§ **DIRECTIONS FOR THIS TASK**
Copies of all lines containing the string "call" are needed from the data below.

╔══

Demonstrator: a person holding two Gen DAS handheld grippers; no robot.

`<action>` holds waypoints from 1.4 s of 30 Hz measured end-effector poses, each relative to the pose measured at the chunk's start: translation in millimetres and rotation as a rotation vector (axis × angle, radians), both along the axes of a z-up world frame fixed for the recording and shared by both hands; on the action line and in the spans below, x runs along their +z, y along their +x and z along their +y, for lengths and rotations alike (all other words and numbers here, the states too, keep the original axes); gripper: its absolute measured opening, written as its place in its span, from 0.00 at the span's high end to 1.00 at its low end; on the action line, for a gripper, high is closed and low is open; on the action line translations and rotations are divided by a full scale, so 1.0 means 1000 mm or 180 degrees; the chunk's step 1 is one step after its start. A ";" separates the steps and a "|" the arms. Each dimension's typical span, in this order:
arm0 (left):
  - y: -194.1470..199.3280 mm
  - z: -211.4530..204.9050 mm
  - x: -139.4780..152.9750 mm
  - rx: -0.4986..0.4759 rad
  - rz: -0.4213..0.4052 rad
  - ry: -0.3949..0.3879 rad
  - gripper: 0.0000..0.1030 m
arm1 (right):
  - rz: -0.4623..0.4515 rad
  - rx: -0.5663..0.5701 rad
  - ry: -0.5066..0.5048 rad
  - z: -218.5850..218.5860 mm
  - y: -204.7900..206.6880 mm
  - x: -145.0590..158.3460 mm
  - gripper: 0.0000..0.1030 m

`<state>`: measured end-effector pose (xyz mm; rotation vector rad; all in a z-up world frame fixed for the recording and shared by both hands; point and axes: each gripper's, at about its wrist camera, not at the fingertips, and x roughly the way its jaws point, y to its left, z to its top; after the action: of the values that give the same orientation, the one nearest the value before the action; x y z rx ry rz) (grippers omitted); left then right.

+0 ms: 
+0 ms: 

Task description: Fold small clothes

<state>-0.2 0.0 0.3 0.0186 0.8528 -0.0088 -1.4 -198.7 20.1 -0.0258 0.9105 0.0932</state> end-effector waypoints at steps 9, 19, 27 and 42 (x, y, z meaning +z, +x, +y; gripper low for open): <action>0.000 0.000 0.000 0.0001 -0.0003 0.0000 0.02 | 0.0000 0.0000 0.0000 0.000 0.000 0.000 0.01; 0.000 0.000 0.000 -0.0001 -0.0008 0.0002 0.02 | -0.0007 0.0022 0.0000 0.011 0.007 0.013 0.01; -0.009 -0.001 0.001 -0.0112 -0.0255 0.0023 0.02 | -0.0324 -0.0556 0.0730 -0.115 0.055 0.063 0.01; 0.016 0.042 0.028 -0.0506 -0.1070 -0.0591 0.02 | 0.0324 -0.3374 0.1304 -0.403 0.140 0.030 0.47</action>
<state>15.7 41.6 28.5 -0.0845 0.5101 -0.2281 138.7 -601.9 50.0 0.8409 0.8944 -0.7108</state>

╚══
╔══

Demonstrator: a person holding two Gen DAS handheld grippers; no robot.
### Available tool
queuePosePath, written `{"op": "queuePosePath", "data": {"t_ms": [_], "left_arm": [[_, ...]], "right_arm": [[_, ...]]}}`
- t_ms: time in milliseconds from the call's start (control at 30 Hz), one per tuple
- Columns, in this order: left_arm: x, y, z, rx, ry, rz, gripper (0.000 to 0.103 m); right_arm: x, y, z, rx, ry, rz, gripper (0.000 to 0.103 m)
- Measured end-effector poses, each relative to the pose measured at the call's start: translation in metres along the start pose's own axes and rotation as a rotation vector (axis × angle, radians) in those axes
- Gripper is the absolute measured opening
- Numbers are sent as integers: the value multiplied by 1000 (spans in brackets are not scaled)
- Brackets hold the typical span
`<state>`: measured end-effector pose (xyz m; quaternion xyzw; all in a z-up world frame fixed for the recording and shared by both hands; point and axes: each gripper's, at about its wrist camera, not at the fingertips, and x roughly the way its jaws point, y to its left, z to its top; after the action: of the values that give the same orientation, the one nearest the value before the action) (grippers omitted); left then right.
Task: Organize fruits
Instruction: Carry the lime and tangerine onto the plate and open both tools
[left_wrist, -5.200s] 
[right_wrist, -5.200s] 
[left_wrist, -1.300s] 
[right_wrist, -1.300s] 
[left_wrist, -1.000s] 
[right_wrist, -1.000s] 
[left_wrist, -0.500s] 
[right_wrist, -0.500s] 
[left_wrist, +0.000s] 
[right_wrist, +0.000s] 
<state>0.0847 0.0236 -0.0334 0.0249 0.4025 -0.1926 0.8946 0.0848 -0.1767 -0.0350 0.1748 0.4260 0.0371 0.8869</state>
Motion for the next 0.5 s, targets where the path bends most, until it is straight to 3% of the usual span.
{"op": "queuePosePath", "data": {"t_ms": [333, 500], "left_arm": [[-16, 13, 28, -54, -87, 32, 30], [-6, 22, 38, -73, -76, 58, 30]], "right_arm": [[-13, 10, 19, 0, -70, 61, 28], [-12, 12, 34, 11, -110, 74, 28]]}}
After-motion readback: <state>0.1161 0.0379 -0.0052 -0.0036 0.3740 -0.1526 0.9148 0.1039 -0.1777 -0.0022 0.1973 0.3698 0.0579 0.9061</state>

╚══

§ **ANSWER TO THE PROBLEM**
- t_ms: time in milliseconds from the call's start (control at 30 Hz), one per tuple
- Measured end-effector poses, each relative to the pose measured at the call's start: translation in metres along the start pose's own axes and rotation as a rotation vector (axis × angle, radians) in those axes

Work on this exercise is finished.